→ Data excerpt:
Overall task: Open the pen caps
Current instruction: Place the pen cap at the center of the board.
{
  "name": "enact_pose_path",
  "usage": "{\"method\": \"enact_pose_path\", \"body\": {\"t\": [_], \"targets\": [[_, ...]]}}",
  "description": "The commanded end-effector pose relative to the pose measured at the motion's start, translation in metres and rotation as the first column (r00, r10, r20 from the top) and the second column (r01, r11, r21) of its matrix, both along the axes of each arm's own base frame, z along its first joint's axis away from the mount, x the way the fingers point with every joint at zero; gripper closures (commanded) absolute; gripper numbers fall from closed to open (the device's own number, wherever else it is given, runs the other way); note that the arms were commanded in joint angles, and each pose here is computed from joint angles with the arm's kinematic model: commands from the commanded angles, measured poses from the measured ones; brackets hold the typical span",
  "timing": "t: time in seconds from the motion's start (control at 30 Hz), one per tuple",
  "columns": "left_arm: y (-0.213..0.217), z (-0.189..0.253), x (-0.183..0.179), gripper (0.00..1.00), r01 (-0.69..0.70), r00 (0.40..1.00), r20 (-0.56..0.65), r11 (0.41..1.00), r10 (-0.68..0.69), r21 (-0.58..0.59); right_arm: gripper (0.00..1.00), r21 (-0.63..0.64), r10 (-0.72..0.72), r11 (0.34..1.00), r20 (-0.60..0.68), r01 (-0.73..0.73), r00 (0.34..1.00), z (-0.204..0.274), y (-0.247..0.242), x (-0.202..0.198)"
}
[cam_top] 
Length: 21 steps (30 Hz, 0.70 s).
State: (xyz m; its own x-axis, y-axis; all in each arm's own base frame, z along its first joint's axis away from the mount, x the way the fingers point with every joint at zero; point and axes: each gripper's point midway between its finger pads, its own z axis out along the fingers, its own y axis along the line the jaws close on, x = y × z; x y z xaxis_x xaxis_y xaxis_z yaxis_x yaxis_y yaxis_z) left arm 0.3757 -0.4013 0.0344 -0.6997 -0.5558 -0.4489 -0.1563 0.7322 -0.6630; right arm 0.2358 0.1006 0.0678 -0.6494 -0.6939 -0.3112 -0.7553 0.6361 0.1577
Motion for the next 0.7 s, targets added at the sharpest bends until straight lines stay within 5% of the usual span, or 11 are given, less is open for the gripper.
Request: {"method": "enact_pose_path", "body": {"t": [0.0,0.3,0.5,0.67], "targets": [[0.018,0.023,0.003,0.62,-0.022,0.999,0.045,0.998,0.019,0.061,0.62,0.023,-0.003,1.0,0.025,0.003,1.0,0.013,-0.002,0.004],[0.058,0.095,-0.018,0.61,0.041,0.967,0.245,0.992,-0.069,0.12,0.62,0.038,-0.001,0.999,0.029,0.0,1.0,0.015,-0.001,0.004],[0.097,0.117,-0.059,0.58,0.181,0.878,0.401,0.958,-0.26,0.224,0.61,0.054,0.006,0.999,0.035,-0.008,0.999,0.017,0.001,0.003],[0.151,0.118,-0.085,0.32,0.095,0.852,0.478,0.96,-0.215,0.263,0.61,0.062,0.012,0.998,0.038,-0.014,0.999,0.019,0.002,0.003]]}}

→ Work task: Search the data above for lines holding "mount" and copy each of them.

→ Solution for this problem:
  "description": "The commanded end-effector pose relative to the pose measured at the motion's start, translation in metres and rotation as the first column (r00, r10, r20 from the top) and the second column (r01, r11, r21) of its matrix, both along the axes of each arm's own base frame, z along its first joint's axis away from the mount, x the way the fingers point with every joint at zero; gripper closures (commanded) absolute; gripper numbers fall from closed to open (the device's own number, wherever else it is given, runs the other way); note that the arms were commanded in joint angles, and each pose here is computed from joint angles with the arm's kinematic model: commands from the commanded angles, measured poses from the measured ones; brackets hold the typical span",
State: (xyz m; its own x-axis, y-axis; all in each arm's own base frame, z along its first joint's axis away from the mount, x the way the fingers point with every joint at zero; point and axes: each gripper's point midway between its finger pads, its own z axis out along the fingers, its own y axis along the line the jaws close on, x = y × z; x y z xaxis_x xaxis_y xaxis_z yaxis_x yaxis_y yaxis_z) left arm 0.3757 -0.4013 0.0344 -0.6997 -0.5558 -0.4489 -0.1563 0.7322 -0.6630; right arm 0.2358 0.1006 0.0678 -0.6494 -0.6939 -0.3112 -0.7553 0.6361 0.1577

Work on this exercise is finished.